When hand-writing asm, use comments to keep track of the current logical meaning of different registers, or parts of a vector register.
The inline-asm didn't lead to any extra instructions outside the inline-asm block either, so it's perfectly efficient in this case. Still, the compiler can't see through it, and doesn't know that the values are still 1 and 2, so further constant-propagation would be defeated. https://gcc.gnu.org/wiki/DontUseInlineAsm
#include <stdio.h>
int main()
{
int x=1;
int y=2;
printf("x::%d,y::%d\n",x,y);
__asm__( "movl %1, %%eax;"
"movl %%eax, %0;"
:"=r"(y)
:"r"(x)
:"%eax"
);
printf("x::%d,y::%d\n",x,y);
return 0;
}
/* Load x to eax
Load eax to y */
If you want to exchange the values, it can also be done using this way. Please note that this instructs GCC to take care of the clobbered EAX register. For educational purposes, it is okay, but I find it more suitable to leave micro-optimizations to the compiler.
You can use extended inline assembly. It is a compiler feature whicg allows you to write assembly instructions within your C code. A good reference for inline gcc assembly is available here.
The following code copies the value of x into y using pop and push instructions.
( compiled and tested using gcc on x86_64 )

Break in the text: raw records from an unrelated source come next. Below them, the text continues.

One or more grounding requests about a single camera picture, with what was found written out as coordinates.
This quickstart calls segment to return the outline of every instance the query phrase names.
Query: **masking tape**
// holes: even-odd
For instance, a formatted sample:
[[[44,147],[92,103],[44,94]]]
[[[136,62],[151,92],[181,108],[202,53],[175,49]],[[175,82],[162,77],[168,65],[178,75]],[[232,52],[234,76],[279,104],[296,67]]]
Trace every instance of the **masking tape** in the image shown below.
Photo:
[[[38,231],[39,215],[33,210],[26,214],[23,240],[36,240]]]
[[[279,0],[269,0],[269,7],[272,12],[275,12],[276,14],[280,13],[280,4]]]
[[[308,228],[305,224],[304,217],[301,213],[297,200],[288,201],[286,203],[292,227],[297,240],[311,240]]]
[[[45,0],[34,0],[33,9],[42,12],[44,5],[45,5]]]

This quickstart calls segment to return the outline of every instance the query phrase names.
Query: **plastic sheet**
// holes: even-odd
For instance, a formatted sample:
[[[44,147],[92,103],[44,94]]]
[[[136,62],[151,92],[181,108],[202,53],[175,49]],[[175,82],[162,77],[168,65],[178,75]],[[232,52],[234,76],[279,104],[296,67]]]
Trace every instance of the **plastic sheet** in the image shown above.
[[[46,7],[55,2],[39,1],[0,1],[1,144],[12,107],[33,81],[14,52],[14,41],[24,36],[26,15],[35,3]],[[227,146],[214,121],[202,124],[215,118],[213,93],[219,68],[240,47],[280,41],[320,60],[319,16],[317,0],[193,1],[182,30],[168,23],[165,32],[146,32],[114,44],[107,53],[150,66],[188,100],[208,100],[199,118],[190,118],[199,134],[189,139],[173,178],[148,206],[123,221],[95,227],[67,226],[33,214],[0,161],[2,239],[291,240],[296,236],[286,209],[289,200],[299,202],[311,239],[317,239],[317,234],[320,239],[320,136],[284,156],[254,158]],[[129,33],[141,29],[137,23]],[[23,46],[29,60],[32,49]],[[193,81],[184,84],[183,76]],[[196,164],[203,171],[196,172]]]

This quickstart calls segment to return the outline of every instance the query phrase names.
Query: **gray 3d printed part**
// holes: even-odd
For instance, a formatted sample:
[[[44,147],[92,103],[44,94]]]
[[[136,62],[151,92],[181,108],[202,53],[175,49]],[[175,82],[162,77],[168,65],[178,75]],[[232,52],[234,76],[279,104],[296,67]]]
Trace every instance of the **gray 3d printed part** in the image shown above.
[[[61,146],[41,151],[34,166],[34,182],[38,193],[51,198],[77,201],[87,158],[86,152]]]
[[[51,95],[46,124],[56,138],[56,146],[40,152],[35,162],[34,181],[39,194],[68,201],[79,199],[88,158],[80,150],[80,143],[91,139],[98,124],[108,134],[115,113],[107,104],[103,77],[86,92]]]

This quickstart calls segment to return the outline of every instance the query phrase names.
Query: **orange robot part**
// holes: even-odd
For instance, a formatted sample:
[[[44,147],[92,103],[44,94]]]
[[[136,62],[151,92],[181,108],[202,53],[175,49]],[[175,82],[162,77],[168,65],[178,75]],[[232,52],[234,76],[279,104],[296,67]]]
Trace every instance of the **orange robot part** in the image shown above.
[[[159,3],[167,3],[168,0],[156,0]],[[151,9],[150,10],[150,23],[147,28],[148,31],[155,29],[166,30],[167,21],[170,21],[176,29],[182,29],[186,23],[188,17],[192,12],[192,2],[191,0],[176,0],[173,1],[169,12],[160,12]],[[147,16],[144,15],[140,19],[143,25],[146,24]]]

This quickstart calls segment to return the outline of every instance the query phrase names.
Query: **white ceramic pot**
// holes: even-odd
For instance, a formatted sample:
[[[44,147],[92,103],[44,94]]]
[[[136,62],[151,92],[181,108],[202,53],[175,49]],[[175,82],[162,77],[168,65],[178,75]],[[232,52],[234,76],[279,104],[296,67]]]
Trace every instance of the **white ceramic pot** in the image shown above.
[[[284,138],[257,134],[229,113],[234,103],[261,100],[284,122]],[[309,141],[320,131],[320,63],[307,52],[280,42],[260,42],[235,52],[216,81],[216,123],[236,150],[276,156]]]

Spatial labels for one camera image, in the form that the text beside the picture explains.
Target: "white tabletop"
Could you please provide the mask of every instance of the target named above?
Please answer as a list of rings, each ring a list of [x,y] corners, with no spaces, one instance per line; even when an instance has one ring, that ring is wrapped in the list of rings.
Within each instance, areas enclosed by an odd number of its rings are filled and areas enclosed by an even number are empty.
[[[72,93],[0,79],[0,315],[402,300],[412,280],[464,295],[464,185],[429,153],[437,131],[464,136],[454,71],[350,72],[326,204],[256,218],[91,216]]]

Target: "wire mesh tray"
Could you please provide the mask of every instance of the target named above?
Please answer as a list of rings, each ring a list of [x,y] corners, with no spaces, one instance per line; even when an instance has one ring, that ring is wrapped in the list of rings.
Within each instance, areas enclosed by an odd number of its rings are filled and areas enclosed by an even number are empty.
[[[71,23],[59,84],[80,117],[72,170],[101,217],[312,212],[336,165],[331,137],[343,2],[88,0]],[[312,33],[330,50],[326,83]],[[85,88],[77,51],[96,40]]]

This is only safe if compiled with -mno-red-zone, or if you subtract 128 from RSP before pushing anything. It will happen to work without problems in some functions: testing with one set of surrounding code is not sufficient to verify the correctness of something you did with GNU C inline asm.
#include <stdio.h>
int main()
{
int x = 1;
int y = 2;
asm volatile (
"pushq %%rax\n" /* Push x into the stack */
"movq %%rbx, %%rax\n" /* Copy y into x */
"popq %%rbx\n" /* Pop x into y */
: "=b"(y), "=a"(x) /* OUTPUT values */
: "a"(x), "b"(y) /* INPUT values */
: /*No need for the clobber list, since the compiler knows
which registers have been modified */
);
printf("x=%d,y=%d",x,y);
getchar();
return 0;
}
Result x=2 y=1, as you expected.
The intel compiler works in a similar way, I think you have just to change the keyword asm to __asm__. You can find info about inline assembly for the INTEL compiler here.